Oracle Secure Backup does not perform cross-platform restore of extended attributes and access control lists as it may threaten security of the file. Ensure that you restore your backup consisting extended attributes and access control lists on the same platform version as the one used to perform the backup.

D.3 Requirements

To successfully backup and restore extended attributes and access control lists, keep the following points in mind:

• Oracle Automatic Storage Management cluster file system uses extended attributes to store tags associated with files and directories. It also supports access control lists. Ensure that Oracle Secure Backup is compatible with the cluster file system and its functions.

• While performing incremental backups, Oracle Secure Backup notes the mtime of each file being backed up.You can use obtar to change this setting to note the ctime, instead. The same setting is applied to extended attributes and access control lists.

• In any situation, if you don't want to save extended attributes and access control lists then you must use the obtar -A option while performing a backup. This option ignores the existing extended attributes and access control lists and proceeds to backup the file or directory without saving them.

• To save your extended attributes and access control lists, ensure that your backupoptions policy is not set to the obtar -A option set.

See Also:

• "backup" for more information on how to use the backup command

• "Changing Criteria for Incremental Backups" for more information on how to change the mtime setting

• -A for more information on the obtar -A option

D.4 Security Practices

In some cases, a file may have been created first and an access control list applied at the restore stage. Such scenarios may lead to a security breach. It is recommended that you perform a restore by applying the access control list earlier.

You must also encrypt extended attributes and access control lists if they are not contained in the data being backed up, to eliminate unauthorized access.

D.5 Performing Backup and Recovery with Extended Attributes and Access Control Lists on Linux and Unix

This section lists the steps you must complete to successfully perform backup and recovery for files and directories with extended attributes and access control lists on UNIX like platforms.

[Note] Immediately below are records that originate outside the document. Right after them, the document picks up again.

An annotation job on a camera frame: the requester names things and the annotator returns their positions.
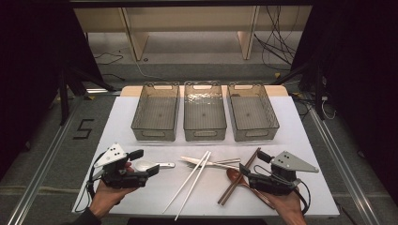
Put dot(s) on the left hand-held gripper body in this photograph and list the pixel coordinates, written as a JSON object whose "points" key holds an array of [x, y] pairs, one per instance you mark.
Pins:
{"points": [[120, 179]]}

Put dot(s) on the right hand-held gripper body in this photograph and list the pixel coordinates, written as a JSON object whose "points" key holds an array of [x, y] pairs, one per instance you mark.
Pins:
{"points": [[275, 184]]}

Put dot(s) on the white plastic spoon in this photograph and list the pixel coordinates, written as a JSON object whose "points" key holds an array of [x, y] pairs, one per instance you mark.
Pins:
{"points": [[142, 165]]}

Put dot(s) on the brown wooden spoon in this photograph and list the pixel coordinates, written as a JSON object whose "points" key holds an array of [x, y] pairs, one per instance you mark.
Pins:
{"points": [[233, 175]]}

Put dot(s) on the white chopstick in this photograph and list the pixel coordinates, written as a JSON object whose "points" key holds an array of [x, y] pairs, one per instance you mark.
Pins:
{"points": [[192, 186], [185, 182]]}

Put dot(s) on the smoky clear plastic bin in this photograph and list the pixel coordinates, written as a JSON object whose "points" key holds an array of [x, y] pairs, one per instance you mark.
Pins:
{"points": [[155, 112], [252, 112], [204, 112]]}

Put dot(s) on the person's left hand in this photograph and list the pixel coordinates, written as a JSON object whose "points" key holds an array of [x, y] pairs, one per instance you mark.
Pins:
{"points": [[104, 200]]}

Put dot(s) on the person's right hand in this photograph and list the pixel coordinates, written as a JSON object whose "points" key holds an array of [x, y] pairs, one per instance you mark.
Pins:
{"points": [[289, 207]]}

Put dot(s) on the white table sheet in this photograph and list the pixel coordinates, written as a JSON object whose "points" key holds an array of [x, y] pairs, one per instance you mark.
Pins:
{"points": [[297, 131]]}

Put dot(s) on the short aluminium bar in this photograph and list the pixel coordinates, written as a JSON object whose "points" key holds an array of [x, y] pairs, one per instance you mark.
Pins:
{"points": [[103, 91]]}

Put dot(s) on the black metal stand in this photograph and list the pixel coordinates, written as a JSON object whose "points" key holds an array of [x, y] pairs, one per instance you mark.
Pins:
{"points": [[64, 100], [318, 93]]}

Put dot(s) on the dark curtain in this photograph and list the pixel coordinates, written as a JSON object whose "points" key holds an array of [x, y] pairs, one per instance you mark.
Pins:
{"points": [[31, 62], [359, 78]]}

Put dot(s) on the light wooden bench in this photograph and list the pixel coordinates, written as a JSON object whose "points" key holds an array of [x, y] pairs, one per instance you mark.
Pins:
{"points": [[187, 18]]}

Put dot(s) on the aluminium floor rail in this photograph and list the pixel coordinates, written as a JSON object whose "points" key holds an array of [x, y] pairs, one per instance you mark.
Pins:
{"points": [[344, 162], [40, 178]]}

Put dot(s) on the black frame bar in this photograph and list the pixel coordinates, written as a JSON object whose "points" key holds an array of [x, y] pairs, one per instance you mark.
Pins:
{"points": [[187, 3]]}

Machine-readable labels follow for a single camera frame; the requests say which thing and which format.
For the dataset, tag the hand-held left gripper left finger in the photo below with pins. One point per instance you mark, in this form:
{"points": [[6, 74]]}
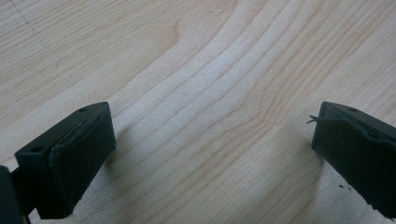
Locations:
{"points": [[71, 158]]}

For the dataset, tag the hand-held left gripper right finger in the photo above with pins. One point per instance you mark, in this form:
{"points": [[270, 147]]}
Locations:
{"points": [[358, 152]]}

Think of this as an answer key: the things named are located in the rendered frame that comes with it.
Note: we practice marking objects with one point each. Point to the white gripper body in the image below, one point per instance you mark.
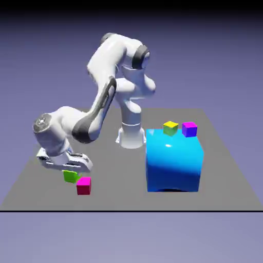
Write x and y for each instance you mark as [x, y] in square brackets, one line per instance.
[67, 161]

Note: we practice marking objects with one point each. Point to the small green cube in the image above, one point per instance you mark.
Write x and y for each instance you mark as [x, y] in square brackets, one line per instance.
[69, 176]

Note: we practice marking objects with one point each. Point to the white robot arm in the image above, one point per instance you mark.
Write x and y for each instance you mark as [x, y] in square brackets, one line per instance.
[106, 67]

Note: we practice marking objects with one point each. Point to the small pink cube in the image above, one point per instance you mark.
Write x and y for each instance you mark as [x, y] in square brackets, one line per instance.
[83, 186]

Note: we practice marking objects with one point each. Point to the small yellow cube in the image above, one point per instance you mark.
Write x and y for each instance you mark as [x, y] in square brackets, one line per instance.
[170, 127]

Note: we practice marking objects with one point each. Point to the small purple cube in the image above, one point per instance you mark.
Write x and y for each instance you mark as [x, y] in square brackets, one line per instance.
[189, 129]

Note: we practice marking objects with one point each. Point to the large blue box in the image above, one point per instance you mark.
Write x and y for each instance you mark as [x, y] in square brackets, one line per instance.
[173, 162]

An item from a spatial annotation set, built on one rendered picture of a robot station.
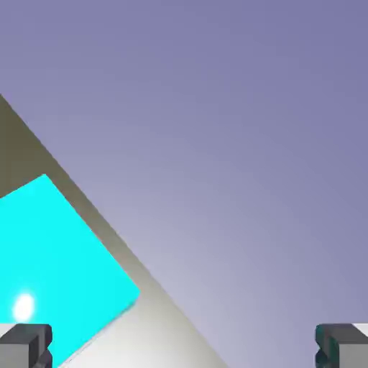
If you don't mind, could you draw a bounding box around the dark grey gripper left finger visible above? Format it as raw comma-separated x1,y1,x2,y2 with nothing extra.
0,323,54,368

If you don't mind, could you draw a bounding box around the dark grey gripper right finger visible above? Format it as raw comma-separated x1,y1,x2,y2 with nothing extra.
314,322,368,368

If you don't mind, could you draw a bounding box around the large cyan box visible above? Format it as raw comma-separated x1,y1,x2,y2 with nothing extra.
0,172,141,368

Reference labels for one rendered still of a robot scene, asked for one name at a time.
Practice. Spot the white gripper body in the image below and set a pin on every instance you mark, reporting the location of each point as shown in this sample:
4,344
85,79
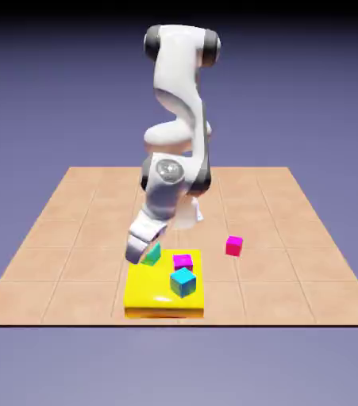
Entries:
135,248

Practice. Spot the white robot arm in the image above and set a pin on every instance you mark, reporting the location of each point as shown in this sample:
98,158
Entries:
178,79

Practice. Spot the small green cube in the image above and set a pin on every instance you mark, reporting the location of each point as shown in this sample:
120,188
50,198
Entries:
153,255

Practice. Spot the small magenta cube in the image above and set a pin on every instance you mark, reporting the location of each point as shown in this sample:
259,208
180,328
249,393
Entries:
182,262

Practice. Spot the small cyan cube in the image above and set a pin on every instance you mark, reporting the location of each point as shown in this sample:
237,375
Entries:
183,282

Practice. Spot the small pink cube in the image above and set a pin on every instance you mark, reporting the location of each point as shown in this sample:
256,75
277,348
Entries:
234,245

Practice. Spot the large yellow box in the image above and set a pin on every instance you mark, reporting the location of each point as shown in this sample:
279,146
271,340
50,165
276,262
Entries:
153,291

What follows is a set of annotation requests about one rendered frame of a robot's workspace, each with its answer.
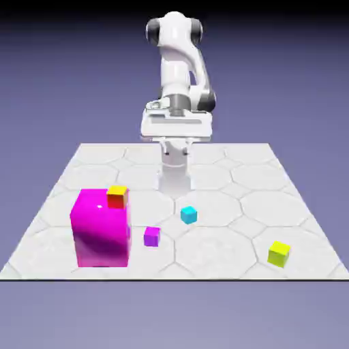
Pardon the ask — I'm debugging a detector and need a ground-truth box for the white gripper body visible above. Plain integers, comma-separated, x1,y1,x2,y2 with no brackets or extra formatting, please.
140,108,214,143

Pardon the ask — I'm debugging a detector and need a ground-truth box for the small cyan cube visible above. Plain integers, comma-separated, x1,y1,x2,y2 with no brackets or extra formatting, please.
180,205,198,225

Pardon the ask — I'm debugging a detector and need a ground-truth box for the small orange cube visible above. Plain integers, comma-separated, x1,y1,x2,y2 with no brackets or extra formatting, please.
106,185,130,210

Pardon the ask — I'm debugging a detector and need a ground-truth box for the small purple cube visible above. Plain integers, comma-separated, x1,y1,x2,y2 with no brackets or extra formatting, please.
143,226,161,248

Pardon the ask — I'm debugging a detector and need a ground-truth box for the small yellow cube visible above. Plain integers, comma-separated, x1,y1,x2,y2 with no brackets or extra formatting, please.
267,240,292,268

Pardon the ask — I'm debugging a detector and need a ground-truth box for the large magenta box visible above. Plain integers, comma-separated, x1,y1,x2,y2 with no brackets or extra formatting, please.
70,188,132,269

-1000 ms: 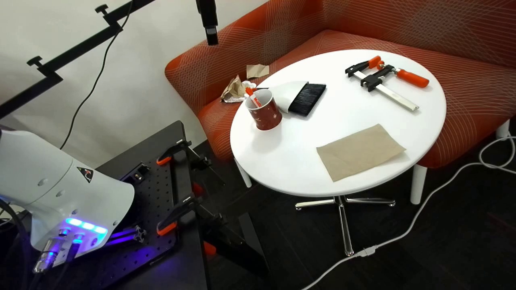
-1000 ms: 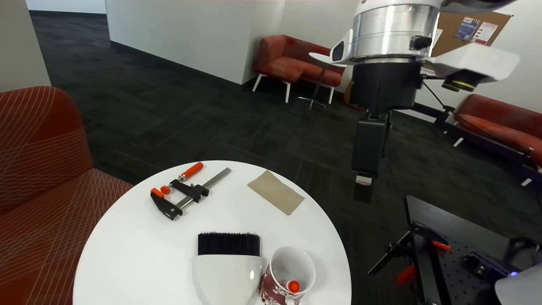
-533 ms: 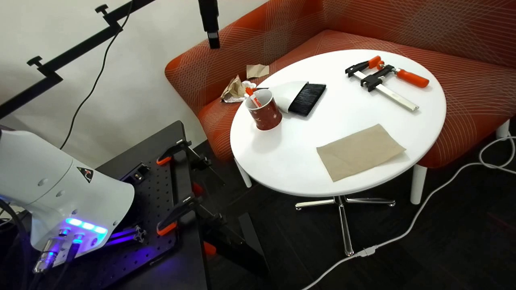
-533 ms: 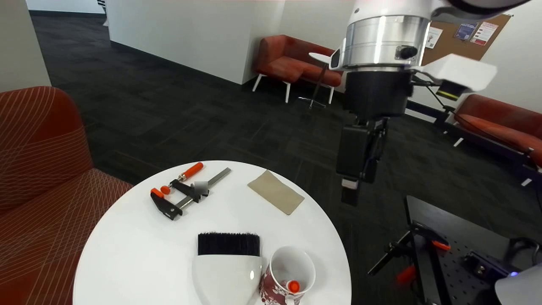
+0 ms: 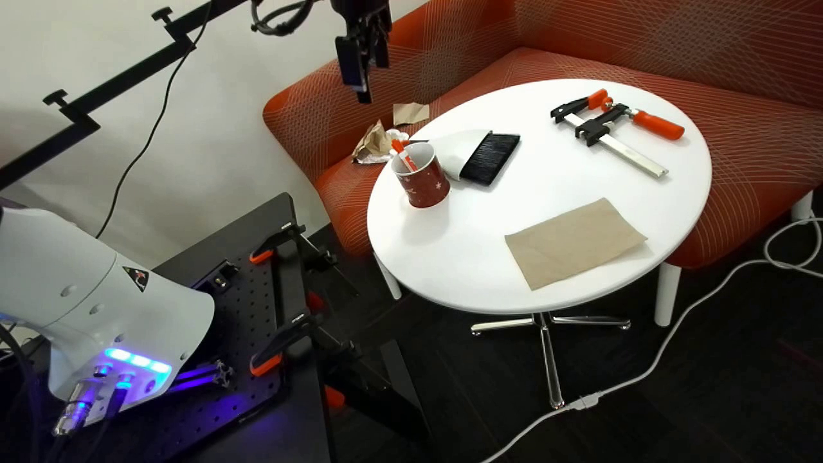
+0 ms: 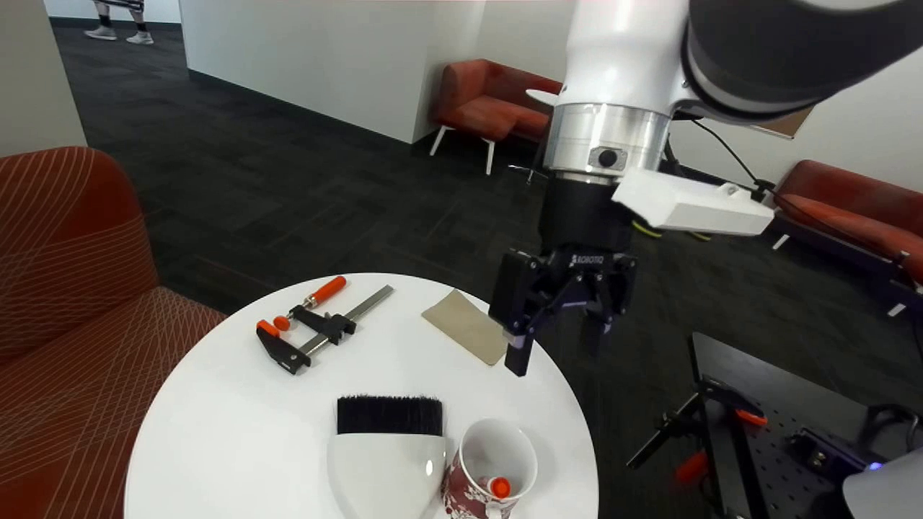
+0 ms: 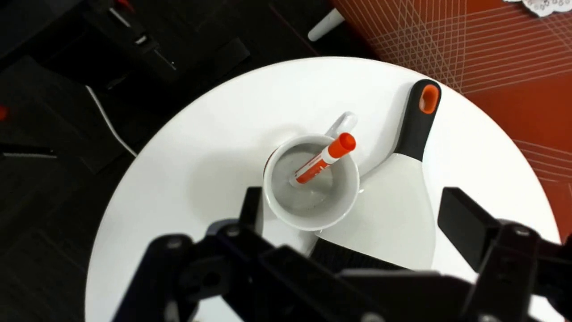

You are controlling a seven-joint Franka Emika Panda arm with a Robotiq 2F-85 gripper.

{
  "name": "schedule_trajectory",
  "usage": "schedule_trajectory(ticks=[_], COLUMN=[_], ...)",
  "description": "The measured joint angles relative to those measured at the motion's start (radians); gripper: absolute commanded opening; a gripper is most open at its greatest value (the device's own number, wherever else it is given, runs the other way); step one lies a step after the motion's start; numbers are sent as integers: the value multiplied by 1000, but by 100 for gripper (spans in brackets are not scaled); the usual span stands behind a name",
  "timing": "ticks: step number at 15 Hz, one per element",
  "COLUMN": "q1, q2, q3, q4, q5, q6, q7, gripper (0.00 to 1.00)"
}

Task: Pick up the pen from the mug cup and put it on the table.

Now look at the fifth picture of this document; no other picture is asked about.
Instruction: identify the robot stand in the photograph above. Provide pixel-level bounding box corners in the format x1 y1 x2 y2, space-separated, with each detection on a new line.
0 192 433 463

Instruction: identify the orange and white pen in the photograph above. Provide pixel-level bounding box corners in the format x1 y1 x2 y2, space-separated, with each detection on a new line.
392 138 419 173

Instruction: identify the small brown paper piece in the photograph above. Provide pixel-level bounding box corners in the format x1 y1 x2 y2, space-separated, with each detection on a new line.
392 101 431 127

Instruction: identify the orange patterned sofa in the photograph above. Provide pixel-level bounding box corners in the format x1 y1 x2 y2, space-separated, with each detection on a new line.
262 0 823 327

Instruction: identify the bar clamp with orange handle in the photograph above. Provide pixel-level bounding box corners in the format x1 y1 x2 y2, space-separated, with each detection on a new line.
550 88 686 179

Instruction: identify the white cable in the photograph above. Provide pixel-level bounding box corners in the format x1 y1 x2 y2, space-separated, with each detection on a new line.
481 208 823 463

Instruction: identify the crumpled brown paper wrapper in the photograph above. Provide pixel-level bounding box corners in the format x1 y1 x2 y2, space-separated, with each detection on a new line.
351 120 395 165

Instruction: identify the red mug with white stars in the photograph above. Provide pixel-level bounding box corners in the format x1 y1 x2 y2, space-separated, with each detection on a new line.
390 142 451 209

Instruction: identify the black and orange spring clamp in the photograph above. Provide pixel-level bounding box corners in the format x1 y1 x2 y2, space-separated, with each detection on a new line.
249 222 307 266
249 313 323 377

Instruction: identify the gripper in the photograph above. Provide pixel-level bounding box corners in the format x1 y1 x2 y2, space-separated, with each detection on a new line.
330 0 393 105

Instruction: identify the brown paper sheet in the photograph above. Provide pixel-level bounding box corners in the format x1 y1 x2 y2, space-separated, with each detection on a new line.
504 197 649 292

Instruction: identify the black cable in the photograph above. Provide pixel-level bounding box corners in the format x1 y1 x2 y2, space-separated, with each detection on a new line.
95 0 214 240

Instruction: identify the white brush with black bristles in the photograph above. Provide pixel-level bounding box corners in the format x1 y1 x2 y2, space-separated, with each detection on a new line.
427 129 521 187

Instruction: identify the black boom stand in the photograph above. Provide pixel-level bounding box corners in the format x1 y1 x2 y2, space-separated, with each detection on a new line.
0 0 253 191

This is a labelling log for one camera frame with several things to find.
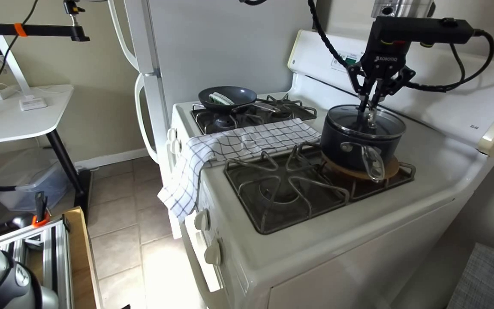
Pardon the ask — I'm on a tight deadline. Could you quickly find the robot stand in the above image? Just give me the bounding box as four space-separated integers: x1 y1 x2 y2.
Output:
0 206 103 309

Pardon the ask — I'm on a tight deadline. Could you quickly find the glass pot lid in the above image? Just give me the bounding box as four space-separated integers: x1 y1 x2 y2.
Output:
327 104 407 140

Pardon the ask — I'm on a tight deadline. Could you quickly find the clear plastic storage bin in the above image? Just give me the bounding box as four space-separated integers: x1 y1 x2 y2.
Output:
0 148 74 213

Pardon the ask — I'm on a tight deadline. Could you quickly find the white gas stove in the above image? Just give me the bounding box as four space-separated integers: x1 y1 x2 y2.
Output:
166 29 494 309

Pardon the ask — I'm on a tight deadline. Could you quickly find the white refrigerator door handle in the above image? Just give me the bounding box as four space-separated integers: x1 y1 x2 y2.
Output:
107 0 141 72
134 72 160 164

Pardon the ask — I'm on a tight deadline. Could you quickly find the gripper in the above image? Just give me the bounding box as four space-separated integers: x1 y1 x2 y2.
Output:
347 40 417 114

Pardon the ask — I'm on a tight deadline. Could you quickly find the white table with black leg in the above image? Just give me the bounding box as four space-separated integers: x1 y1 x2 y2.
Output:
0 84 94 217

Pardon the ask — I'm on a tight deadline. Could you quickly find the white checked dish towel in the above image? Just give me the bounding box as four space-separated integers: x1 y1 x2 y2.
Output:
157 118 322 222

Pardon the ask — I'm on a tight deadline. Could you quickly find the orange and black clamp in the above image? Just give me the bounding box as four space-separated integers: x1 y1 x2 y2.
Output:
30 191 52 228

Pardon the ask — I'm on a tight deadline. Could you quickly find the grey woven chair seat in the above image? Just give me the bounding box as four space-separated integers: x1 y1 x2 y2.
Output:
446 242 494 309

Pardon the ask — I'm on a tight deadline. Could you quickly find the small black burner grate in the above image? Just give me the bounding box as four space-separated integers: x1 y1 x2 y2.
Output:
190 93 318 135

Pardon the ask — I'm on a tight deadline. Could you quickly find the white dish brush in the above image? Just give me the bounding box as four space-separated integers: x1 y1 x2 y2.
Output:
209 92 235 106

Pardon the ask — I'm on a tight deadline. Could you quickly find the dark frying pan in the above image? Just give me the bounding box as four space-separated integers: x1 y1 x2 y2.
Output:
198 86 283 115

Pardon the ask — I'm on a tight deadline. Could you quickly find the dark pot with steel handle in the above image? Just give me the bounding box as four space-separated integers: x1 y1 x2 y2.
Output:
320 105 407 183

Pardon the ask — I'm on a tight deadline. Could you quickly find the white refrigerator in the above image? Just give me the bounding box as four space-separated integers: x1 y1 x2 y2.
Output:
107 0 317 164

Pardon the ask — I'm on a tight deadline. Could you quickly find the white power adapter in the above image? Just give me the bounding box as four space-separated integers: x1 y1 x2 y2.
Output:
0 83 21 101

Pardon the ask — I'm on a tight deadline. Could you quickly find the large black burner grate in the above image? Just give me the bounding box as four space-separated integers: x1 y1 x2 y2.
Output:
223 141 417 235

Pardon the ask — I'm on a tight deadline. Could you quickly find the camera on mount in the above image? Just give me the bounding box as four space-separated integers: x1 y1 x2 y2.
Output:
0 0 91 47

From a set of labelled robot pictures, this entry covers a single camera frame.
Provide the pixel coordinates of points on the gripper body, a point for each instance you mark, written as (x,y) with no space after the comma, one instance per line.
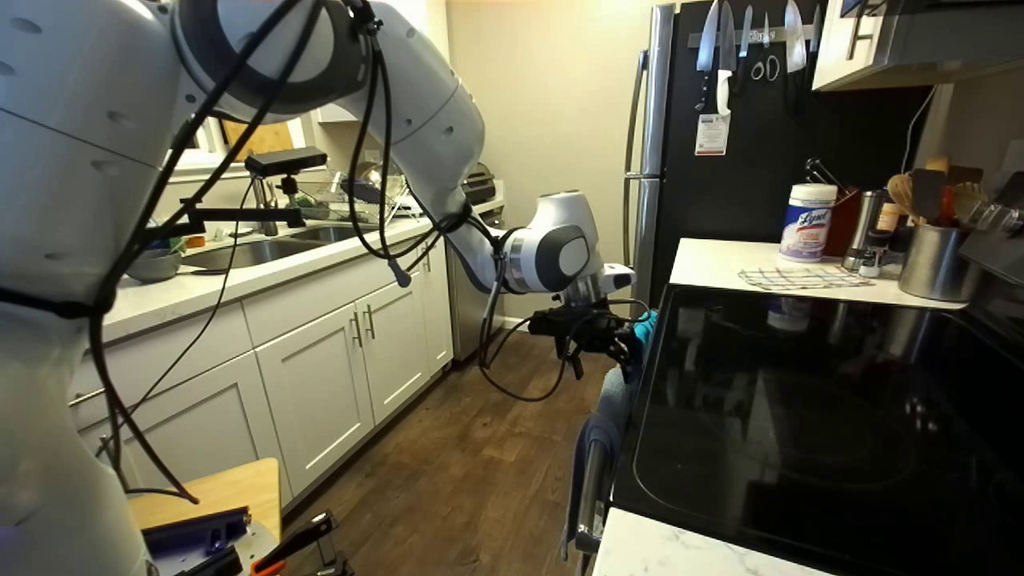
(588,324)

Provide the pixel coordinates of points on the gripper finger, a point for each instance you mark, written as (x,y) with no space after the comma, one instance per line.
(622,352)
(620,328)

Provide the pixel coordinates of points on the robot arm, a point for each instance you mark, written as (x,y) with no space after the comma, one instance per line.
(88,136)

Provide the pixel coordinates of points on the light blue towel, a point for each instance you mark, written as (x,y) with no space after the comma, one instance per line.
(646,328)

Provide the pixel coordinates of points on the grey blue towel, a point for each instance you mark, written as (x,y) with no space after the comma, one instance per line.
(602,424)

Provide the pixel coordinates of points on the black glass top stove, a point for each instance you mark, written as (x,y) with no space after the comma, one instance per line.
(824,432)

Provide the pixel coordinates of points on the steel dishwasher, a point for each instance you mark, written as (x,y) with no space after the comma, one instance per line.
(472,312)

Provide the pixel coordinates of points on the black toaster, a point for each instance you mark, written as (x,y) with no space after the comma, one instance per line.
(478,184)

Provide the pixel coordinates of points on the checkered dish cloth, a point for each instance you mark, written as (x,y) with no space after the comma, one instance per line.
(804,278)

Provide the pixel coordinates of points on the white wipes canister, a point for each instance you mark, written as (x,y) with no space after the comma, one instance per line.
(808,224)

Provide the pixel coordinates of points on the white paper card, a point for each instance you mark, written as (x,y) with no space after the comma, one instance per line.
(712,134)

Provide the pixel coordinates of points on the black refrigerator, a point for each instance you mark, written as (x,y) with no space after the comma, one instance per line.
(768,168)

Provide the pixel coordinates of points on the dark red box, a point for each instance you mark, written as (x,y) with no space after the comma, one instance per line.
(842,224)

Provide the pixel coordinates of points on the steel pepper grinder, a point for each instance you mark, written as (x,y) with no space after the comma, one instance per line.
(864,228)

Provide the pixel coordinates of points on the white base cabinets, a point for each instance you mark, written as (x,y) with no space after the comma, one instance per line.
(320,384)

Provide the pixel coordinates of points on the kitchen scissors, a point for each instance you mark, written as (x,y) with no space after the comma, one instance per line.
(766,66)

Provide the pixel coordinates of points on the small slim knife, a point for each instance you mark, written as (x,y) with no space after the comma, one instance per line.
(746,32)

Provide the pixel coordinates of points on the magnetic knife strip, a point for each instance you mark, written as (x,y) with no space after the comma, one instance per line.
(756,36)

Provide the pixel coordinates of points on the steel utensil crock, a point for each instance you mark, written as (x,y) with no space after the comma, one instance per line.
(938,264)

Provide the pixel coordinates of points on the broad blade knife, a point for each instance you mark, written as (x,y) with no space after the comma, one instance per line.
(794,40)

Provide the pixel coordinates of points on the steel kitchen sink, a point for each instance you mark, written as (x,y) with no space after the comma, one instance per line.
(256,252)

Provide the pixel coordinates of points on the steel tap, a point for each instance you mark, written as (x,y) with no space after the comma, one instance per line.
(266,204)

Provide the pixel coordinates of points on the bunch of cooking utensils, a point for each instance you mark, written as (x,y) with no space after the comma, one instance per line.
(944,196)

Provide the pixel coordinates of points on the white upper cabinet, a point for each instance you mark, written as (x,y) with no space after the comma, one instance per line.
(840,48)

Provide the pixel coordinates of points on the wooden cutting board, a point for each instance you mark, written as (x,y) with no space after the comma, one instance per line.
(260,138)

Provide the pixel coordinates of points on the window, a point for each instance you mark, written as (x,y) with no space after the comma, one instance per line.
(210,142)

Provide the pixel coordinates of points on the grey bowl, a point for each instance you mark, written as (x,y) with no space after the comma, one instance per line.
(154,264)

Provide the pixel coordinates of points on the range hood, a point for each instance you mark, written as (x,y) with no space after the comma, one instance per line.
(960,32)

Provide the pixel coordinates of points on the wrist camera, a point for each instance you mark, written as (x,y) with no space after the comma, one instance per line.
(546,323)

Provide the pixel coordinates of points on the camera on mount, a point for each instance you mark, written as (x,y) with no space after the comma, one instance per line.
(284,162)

To perform backup and recovery with extended attributes and access control lists:

1. Set up extended attributes and access control lists for the file or directory that you need to back up.
2. Create a dataset that includes the path to the file or directory that consists the extended attributes and access control lists.

   See:

   "mkds" for information on how to create a dataset

3. Create a disk pool, if required, to store the backup that you will be performing for this dataset.

   See:

   "mkdev" for information on how to create a disk pool

4. Backup the dataset you created, which consists the file or directory with its associated extended attributes and access control lists. Unless specified otherwise by using the obtar -A command, the backup command will save the extended attributes and access control lists automatically.

   See:

   "backup" for information on how to perform a backup

   "-A" for more information on the obtar -A option

5. Restore this data that you backed up on the same platform as the one on which the backup was performed.

   See:

   "restore" for information on how to restore data

6. Verify that your data has been restored successfully along with its extended attributes and access control lists by checking the restore log file.